→ DATA SEGMENT:
[Start of section]

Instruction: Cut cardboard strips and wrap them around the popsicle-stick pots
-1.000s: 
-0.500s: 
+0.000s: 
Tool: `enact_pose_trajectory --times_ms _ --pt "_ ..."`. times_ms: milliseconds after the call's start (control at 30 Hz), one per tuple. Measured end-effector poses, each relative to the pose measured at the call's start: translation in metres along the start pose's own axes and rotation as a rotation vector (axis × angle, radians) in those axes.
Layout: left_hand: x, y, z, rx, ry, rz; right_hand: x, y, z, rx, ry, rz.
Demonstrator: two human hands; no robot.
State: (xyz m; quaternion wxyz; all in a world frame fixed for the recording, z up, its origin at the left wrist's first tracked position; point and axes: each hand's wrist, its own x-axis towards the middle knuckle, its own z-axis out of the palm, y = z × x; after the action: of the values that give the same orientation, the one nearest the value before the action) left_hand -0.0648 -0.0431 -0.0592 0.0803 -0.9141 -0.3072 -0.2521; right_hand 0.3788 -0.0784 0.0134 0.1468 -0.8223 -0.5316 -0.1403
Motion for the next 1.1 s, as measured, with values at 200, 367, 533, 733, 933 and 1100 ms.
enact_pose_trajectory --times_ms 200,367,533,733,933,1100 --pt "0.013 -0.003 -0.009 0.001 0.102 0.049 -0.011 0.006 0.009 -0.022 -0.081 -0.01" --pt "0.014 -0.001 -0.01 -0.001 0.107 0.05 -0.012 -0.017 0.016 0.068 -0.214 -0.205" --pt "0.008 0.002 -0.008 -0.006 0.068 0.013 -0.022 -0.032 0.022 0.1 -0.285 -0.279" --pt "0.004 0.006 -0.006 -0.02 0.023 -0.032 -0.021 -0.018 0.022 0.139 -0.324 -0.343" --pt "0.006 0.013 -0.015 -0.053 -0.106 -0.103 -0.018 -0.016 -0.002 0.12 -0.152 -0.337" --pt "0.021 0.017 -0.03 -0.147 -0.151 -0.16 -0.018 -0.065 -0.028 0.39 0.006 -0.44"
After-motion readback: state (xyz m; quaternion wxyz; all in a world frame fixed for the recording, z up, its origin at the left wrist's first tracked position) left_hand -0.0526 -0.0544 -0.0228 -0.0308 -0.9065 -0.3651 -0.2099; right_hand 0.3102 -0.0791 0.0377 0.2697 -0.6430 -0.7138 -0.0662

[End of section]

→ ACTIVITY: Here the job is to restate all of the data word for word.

→ EXPECTED ANSWER:
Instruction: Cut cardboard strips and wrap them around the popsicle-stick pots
-1.000s: 
-0.500s: 
+0.000s: 
Tool: `enact_pose_trajectory --times_ms _ --pt "_ ..."`. times_ms: milliseconds after the call's start (control at 30 Hz), one per tuple. Measured end-effector poses, each relative to the pose measured at the call's start: translation in metres along the start pose's own axes and rotation as a rotation vector (axis × angle, radians) in those axes.
Layout: left_hand: x, y, z, rx, ry, rz; right_hand: x, y, z, rx, ry, rz.
Demonstrator: two human hands; no robot.
State: (xyz m; quaternion wxyz; all in a world frame fixed for the recording, z up, its origin at the left wrist's first tracked position; point and axes: each hand's wrist, its own x-axis towards the middle knuckle, its own z-axis out of the palm, y = z × x; after the action: of the values that give the same orientation, the one nearest the value before the action) left_hand -0.0648 -0.0431 -0.0592 0.0803 -0.9141 -0.3072 -0.2521; right_hand 0.3788 -0.0784 0.0134 0.1468 -0.8223 -0.5316 -0.1403
Motion for the next 1.1 s, as measured, with values at 200, 367, 533, 733, 933 and 1100 ms.
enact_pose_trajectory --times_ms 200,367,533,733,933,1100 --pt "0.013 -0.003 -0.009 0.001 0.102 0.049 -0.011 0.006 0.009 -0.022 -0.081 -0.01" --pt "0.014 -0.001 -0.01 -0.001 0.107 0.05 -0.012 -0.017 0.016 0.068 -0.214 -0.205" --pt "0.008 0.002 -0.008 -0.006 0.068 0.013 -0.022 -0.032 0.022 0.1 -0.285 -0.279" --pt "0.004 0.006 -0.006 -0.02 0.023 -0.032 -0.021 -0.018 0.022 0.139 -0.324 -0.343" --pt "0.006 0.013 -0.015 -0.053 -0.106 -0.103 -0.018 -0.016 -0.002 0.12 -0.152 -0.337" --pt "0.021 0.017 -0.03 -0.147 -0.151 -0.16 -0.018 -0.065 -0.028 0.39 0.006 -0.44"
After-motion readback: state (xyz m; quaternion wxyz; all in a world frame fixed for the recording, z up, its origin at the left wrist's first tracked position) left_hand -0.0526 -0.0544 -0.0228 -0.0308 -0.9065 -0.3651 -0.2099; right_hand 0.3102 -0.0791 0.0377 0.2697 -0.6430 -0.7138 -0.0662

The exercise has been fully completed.